» **ACTIVITY**
Pictures are to be left out. Return exactly the lines below from the one with "Would you kindly trace the outline of the floral" up to and including the one with "Kindly give the mask of the green paper box.".

[Dataset excerpts]

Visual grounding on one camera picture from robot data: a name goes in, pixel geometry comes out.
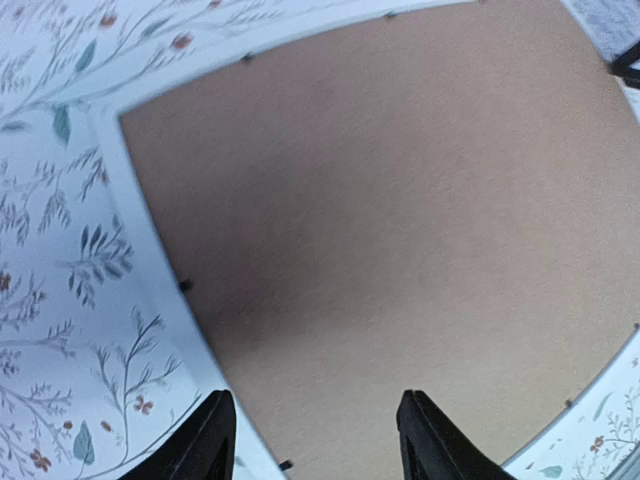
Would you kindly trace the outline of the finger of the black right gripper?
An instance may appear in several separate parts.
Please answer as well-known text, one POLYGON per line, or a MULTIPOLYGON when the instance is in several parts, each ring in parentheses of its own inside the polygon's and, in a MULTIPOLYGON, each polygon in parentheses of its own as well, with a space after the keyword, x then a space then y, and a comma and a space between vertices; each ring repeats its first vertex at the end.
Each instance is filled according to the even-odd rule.
POLYGON ((639 62, 639 58, 640 42, 636 42, 608 64, 608 71, 612 76, 621 79, 627 87, 639 88, 640 72, 633 67, 639 62))

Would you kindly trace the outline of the floral patterned table cover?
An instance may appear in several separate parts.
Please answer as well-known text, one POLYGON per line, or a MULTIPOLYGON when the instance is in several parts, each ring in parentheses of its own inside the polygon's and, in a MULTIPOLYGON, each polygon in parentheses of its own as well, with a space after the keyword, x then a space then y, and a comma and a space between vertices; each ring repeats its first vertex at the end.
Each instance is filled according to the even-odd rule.
POLYGON ((238 479, 398 479, 423 390, 519 479, 639 449, 635 1, 5 1, 1 475, 215 390, 238 479))

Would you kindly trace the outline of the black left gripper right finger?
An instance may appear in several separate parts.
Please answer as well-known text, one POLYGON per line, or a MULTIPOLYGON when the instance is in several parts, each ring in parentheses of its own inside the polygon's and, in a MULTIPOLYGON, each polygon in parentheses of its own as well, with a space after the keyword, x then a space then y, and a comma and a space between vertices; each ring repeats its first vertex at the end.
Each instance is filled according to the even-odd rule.
POLYGON ((512 477, 476 448, 421 390, 403 393, 396 424, 406 479, 506 480, 512 477))

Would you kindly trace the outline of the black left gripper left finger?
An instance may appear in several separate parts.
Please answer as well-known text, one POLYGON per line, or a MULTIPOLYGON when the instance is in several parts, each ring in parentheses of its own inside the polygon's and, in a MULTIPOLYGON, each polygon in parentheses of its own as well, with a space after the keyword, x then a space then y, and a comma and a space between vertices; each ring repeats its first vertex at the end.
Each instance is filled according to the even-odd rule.
POLYGON ((236 411, 228 390, 216 390, 125 480, 226 480, 234 470, 236 411))

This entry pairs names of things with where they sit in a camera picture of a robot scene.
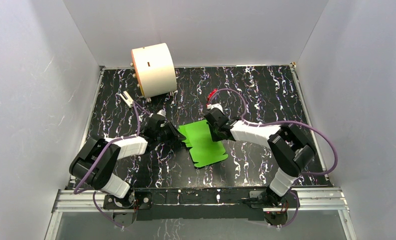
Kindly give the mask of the green paper box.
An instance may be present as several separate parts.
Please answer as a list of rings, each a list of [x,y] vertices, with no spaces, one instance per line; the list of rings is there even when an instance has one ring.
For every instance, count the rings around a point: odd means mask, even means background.
[[[186,140],[183,140],[183,142],[189,149],[190,156],[196,168],[203,168],[228,158],[222,142],[212,140],[206,120],[180,125],[179,131],[186,137]]]

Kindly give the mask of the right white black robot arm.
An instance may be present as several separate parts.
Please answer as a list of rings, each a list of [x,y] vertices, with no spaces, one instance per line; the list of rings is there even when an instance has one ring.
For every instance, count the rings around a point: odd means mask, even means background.
[[[243,141],[258,144],[271,150],[278,170],[264,193],[251,196],[243,202],[248,205],[264,204],[280,207],[287,193],[316,157],[316,149],[306,135],[293,123],[256,126],[238,119],[230,119],[218,108],[204,116],[212,141]]]

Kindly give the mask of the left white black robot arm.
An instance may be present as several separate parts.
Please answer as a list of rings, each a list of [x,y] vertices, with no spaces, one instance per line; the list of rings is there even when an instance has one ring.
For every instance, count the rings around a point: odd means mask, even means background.
[[[121,207],[129,208],[135,194],[130,183],[114,174],[116,162],[147,154],[160,144],[172,146],[186,139],[163,114],[152,114],[139,133],[117,138],[90,137],[71,162],[69,173],[80,181],[79,185],[87,184],[112,195]]]

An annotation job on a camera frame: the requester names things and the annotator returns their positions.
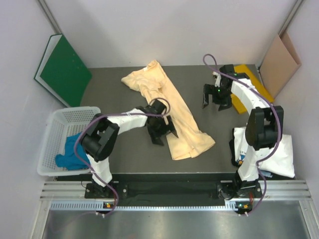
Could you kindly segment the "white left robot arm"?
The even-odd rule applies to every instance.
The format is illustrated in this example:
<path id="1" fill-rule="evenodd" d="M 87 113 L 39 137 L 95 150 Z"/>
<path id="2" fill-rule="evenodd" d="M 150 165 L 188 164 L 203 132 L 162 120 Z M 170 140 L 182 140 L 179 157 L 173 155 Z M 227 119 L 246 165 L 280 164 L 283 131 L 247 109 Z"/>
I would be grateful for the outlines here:
<path id="1" fill-rule="evenodd" d="M 177 131 L 169 115 L 170 103 L 164 98 L 155 98 L 145 107 L 136 107 L 120 114 L 96 114 L 87 128 L 79 135 L 74 149 L 80 144 L 86 153 L 92 172 L 92 184 L 101 197 L 109 197 L 113 191 L 110 183 L 109 156 L 111 155 L 118 135 L 134 128 L 146 127 L 151 141 L 163 146 L 162 137 Z"/>

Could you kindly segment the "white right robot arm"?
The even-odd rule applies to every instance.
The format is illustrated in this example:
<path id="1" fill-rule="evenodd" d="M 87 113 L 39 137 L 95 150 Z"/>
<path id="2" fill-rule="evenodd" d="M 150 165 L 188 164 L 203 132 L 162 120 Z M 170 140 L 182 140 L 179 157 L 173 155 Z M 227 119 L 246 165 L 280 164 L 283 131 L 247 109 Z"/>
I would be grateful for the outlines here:
<path id="1" fill-rule="evenodd" d="M 215 83 L 203 87 L 202 107 L 209 102 L 219 106 L 219 111 L 232 106 L 231 95 L 235 95 L 249 114 L 245 129 L 248 143 L 246 156 L 235 173 L 233 192 L 238 197 L 246 196 L 257 186 L 259 163 L 270 158 L 282 139 L 284 110 L 272 105 L 252 85 L 245 73 L 235 72 L 233 65 L 224 65 L 213 72 Z"/>

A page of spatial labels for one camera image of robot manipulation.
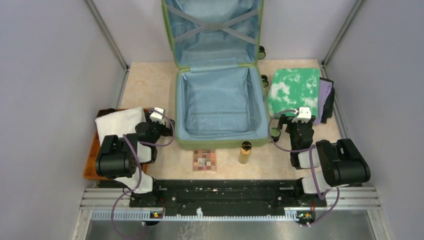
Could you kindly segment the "green white tie-dye garment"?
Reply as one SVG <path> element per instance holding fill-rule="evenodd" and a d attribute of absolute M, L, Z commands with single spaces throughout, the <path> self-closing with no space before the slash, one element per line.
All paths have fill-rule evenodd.
<path fill-rule="evenodd" d="M 271 116 L 283 111 L 308 107 L 318 116 L 320 71 L 317 68 L 283 68 L 274 72 L 266 95 Z"/>

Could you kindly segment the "purple t-shirt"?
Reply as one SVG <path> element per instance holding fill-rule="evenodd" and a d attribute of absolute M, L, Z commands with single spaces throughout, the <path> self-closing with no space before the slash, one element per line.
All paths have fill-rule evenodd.
<path fill-rule="evenodd" d="M 327 78 L 319 78 L 319 94 L 318 94 L 318 114 L 313 122 L 314 125 L 321 123 L 322 116 L 324 113 L 324 106 L 327 98 L 329 97 L 331 90 L 333 88 L 334 82 Z"/>

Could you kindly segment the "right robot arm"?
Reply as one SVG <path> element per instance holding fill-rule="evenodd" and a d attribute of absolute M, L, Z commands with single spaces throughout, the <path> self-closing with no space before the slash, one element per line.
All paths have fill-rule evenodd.
<path fill-rule="evenodd" d="M 299 206 L 307 206 L 334 188 L 366 183 L 371 178 L 370 167 L 350 138 L 313 142 L 313 121 L 314 118 L 295 121 L 294 117 L 282 114 L 276 127 L 281 131 L 286 125 L 291 165 L 297 170 L 311 171 L 311 176 L 296 181 L 293 200 Z"/>

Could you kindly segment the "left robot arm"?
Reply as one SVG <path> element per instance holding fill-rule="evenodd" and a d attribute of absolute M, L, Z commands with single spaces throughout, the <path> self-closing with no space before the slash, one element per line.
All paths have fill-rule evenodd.
<path fill-rule="evenodd" d="M 116 133 L 106 135 L 101 144 L 95 171 L 97 175 L 124 185 L 121 201 L 129 198 L 131 206 L 156 206 L 161 194 L 155 189 L 155 180 L 143 171 L 143 166 L 154 163 L 158 155 L 158 140 L 175 136 L 175 121 L 149 118 L 133 127 L 133 132 L 119 137 Z"/>

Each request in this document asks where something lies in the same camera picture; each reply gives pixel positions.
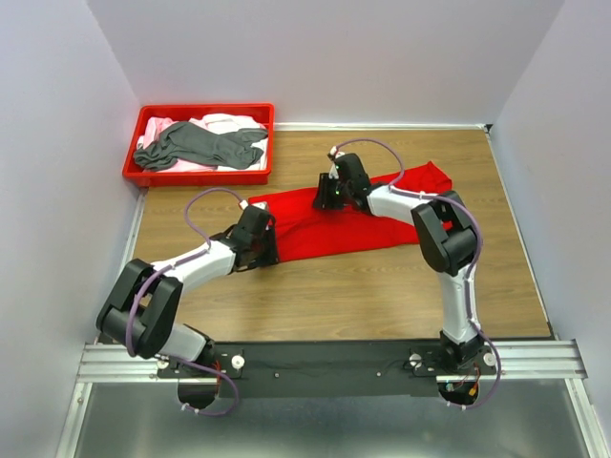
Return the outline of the red t shirt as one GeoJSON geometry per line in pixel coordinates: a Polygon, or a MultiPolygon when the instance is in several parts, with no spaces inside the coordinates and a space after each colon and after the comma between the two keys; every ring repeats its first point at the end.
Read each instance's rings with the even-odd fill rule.
{"type": "Polygon", "coordinates": [[[276,219],[276,241],[281,262],[416,244],[411,224],[377,218],[351,207],[319,210],[313,207],[315,187],[251,197],[264,202],[276,219]]]}

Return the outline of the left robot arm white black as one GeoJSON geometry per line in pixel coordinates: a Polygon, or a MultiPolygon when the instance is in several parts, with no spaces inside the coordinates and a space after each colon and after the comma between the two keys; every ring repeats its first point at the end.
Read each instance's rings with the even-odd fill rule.
{"type": "Polygon", "coordinates": [[[239,221],[200,247],[169,260],[125,264],[96,318],[96,328],[130,354],[179,359],[192,377],[215,360],[214,342],[176,322],[181,296],[216,278],[279,262],[275,218],[264,204],[247,204],[239,221]]]}

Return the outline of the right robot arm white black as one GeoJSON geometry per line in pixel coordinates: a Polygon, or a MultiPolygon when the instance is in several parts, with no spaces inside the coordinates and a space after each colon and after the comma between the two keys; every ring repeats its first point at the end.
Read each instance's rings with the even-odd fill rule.
{"type": "Polygon", "coordinates": [[[483,238],[459,194],[401,190],[369,179],[359,156],[335,150],[330,170],[319,176],[313,206],[340,210],[347,206],[376,218],[414,227],[422,257],[437,273],[443,302],[439,362],[452,374],[471,366],[485,345],[476,313],[474,275],[483,238]]]}

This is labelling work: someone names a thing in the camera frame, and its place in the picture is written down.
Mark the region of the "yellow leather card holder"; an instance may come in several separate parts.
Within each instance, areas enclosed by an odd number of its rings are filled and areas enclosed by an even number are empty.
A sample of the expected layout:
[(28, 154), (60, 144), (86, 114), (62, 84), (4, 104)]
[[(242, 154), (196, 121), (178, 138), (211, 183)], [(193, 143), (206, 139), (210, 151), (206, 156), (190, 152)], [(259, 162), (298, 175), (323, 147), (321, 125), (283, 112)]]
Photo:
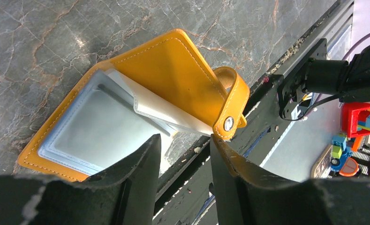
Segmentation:
[(250, 90), (231, 67), (212, 69), (185, 31), (174, 29), (94, 65), (18, 157), (18, 164), (83, 181), (159, 134), (231, 139), (246, 126)]

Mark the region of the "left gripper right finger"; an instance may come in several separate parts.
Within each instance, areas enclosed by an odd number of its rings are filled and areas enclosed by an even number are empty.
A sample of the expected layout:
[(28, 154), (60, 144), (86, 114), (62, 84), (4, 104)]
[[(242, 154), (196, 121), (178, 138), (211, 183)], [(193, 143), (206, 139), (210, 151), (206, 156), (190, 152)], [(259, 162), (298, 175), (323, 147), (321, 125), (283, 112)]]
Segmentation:
[(292, 181), (215, 135), (210, 154), (220, 225), (370, 225), (370, 178)]

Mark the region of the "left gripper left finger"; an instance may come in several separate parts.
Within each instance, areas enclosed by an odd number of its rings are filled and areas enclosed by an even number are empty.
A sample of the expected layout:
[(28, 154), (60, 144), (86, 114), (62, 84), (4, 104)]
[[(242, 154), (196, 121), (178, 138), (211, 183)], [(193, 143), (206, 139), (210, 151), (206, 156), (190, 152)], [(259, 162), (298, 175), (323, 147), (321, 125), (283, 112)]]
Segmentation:
[(55, 175), (0, 175), (0, 225), (150, 225), (161, 137), (82, 182)]

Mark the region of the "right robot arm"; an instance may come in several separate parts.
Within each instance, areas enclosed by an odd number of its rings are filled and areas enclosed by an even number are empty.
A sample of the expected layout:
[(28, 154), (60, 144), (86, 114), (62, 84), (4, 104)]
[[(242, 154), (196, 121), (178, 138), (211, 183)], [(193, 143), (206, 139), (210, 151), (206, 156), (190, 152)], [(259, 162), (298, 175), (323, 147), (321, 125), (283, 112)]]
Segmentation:
[(304, 115), (324, 103), (370, 102), (370, 45), (351, 61), (323, 59), (320, 50), (326, 49), (323, 38), (308, 52), (278, 87), (279, 116), (292, 121), (288, 106), (300, 103), (307, 93), (328, 97), (309, 106)]

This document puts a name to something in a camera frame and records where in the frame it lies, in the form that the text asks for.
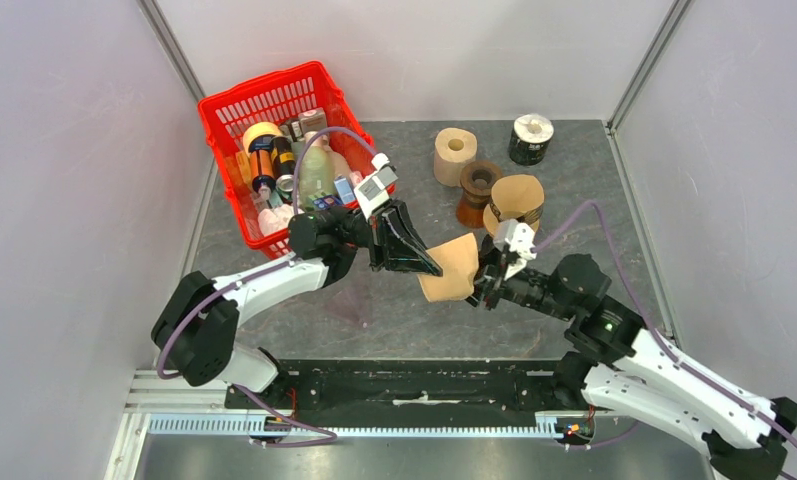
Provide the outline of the light wooden ring holder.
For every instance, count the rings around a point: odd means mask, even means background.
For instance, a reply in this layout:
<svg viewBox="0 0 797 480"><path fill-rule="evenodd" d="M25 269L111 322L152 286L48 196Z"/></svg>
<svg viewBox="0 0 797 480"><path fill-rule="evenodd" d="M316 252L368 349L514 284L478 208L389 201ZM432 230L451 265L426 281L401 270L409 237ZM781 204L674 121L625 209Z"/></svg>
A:
<svg viewBox="0 0 797 480"><path fill-rule="evenodd" d="M527 224L534 233L540 229L541 216L543 214L543 206L531 209L528 211L499 211L495 210L492 205L487 205L483 212L483 225L490 235L495 235L498 231L499 224L502 221L515 219L519 222Z"/></svg>

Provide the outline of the brown paper coffee filter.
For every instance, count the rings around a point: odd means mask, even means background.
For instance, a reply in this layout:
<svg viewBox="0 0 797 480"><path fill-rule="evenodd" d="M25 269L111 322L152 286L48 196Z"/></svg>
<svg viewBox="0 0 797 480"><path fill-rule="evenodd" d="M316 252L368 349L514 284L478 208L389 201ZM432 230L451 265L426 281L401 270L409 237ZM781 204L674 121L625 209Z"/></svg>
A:
<svg viewBox="0 0 797 480"><path fill-rule="evenodd" d="M528 211L545 204L545 190L533 175L517 174L499 179L487 205L499 211Z"/></svg>

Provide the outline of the dark wooden ring holder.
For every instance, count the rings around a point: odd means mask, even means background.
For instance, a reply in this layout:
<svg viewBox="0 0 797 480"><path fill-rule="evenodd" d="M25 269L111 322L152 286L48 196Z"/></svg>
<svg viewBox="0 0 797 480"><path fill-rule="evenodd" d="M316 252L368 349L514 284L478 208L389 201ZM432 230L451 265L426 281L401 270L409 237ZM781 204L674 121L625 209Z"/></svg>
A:
<svg viewBox="0 0 797 480"><path fill-rule="evenodd" d="M476 160L462 169L459 186L466 195L488 197L494 184L502 177L502 170L498 165Z"/></svg>

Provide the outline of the red plastic basket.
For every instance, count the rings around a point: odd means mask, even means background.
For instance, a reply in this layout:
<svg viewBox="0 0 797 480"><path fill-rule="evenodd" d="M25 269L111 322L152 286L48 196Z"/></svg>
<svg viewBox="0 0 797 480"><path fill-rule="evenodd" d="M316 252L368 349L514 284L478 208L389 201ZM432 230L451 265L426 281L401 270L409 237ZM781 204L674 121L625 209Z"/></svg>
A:
<svg viewBox="0 0 797 480"><path fill-rule="evenodd" d="M280 125L304 111L321 108L329 126L348 128L367 143L362 146L346 134L331 133L330 146L346 158L354 171L364 175L373 171L375 143L357 121L343 91L318 61L252 78L202 99L197 108L244 244L269 260L289 252L288 235L282 230L265 237L259 229L252 191L235 160L235 155L243 150L241 137L248 127L264 121Z"/></svg>

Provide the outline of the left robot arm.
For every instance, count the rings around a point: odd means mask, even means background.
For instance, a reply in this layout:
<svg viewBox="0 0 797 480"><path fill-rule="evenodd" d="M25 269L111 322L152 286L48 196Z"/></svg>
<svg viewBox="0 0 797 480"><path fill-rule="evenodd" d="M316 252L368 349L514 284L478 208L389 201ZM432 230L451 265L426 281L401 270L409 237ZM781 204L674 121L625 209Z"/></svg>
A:
<svg viewBox="0 0 797 480"><path fill-rule="evenodd" d="M180 280L151 330L161 378L182 377L192 387L221 380L249 390L264 408L278 407L288 383L264 348L237 345L244 323L343 279L359 249L368 251L374 271L443 274L397 199L371 213L333 206L298 214L288 225L288 246L289 254L250 270L215 279L194 271Z"/></svg>

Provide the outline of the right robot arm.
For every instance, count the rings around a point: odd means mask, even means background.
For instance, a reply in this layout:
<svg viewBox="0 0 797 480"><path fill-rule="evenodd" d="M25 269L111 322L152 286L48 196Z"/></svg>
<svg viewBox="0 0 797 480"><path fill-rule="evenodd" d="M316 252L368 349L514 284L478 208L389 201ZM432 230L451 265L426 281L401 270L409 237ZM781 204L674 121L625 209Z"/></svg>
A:
<svg viewBox="0 0 797 480"><path fill-rule="evenodd" d="M468 301L493 309L512 302L567 322L572 344L551 380L565 409L612 410L691 446L726 479L779 479L797 403L768 399L716 375L609 296L611 284L589 254L565 256L550 274L526 265L505 241L486 236Z"/></svg>

» **SOLVED EXERCISE**
Would you kindly trace the outline of the floral patterned table cover?
An instance may appear in several separate parts.
Please answer as well-known text, one POLYGON per line, or a MULTIPOLYGON when the instance is in several parts, each ring in parentheses of its own inside the polygon's and, in a MULTIPOLYGON, each polygon in parentheses of its own as well, with a space after the keyword, x then a space then y, and a comma and a space between vertices; each ring repeats its first vertex at the end.
Each instance is filled according to the even-odd rule.
POLYGON ((238 479, 398 479, 423 390, 519 479, 639 449, 635 1, 5 1, 1 475, 215 390, 238 479))

Would you kindly trace the outline of the black left gripper right finger?
An instance may appear in several separate parts.
Please answer as well-known text, one POLYGON per line, or a MULTIPOLYGON when the instance is in several parts, each ring in parentheses of its own inside the polygon's and, in a MULTIPOLYGON, each polygon in parentheses of its own as well, with a space after the keyword, x then a space then y, and a comma and a space between vertices; each ring repeats its first vertex at the end.
Each instance is filled according to the even-odd rule.
POLYGON ((512 477, 476 448, 421 390, 403 393, 396 424, 406 479, 506 480, 512 477))

Would you kindly trace the outline of the black left gripper left finger?
An instance may appear in several separate parts.
Please answer as well-known text, one POLYGON per line, or a MULTIPOLYGON when the instance is in several parts, each ring in parentheses of its own inside the polygon's and, in a MULTIPOLYGON, each polygon in parentheses of its own as well, with a space after the keyword, x then a space then y, and a comma and a space between vertices; each ring repeats its first vertex at the end.
Each instance is filled according to the even-odd rule.
POLYGON ((236 411, 228 390, 216 390, 125 480, 226 480, 234 470, 236 411))

This entry pairs names of things with where they sit in a camera picture of a robot scene.
Kindly give the mask of the green paper box.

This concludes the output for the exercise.